### Problem statement
Check each line below for "camera" and report how many have it, nothing else.

### Given information
- Opening Delimiter -

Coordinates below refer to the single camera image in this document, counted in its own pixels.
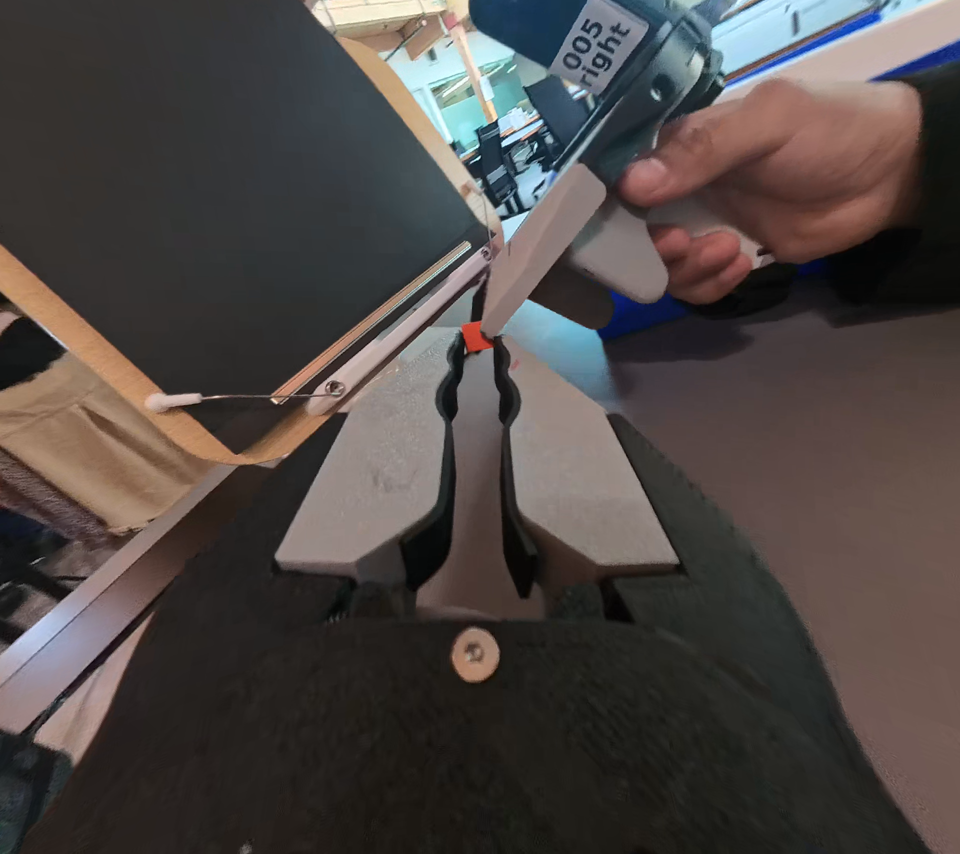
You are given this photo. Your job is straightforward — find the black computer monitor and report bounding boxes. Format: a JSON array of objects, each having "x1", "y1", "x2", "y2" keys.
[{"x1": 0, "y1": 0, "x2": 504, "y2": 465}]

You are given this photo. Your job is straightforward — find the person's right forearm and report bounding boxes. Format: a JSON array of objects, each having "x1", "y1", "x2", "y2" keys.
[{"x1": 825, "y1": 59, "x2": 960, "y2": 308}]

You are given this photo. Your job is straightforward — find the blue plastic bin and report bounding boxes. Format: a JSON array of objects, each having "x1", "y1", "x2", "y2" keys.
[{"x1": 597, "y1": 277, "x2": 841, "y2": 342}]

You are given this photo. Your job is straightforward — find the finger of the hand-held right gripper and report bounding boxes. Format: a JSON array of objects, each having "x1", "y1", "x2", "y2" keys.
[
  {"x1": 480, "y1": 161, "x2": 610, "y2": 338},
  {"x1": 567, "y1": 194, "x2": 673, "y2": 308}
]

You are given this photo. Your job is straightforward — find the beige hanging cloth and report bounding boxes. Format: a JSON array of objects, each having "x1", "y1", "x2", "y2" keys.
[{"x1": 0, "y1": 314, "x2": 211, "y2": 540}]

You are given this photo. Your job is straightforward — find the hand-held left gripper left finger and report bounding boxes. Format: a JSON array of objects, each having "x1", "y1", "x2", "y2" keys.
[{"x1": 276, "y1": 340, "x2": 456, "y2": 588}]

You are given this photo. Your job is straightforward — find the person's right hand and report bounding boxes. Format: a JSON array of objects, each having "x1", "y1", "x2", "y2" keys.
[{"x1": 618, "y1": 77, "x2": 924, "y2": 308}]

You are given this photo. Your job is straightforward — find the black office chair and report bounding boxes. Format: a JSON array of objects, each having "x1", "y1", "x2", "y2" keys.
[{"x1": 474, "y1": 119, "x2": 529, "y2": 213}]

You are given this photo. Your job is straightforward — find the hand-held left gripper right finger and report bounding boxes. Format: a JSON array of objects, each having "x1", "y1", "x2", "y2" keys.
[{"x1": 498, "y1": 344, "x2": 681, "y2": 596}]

- Closing Delimiter -
- Opening Delimiter -

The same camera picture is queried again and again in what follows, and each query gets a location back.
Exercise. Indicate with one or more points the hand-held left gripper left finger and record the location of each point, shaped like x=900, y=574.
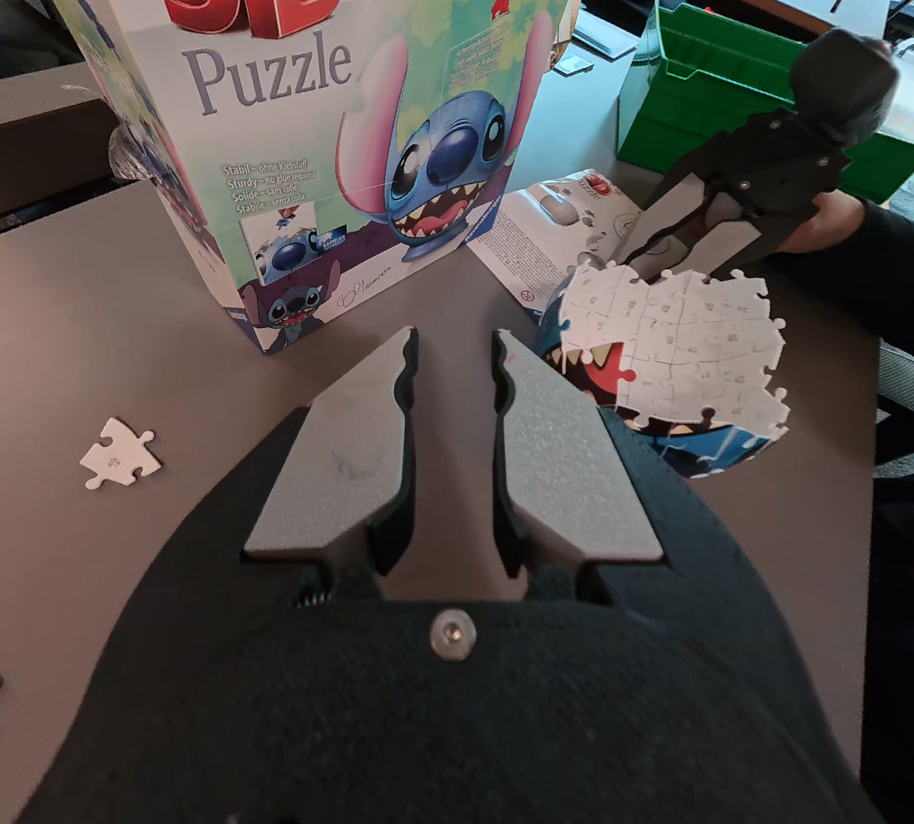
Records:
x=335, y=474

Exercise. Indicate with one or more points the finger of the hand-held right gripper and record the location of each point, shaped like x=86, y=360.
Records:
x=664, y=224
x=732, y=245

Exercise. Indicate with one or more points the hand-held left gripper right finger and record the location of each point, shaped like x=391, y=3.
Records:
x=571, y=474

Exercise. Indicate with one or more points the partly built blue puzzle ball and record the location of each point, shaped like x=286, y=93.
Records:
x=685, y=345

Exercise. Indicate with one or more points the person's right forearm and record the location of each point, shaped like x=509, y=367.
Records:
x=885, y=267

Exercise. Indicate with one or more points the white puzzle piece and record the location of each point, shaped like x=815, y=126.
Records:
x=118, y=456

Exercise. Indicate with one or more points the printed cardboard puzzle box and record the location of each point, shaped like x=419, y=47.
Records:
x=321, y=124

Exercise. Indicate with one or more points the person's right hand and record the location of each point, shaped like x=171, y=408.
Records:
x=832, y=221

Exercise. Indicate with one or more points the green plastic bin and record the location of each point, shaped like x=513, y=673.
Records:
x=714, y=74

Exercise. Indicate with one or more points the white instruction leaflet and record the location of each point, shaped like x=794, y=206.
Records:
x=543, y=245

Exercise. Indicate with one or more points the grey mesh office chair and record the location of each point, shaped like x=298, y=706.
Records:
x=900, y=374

- Closing Delimiter -

### Expected answer
2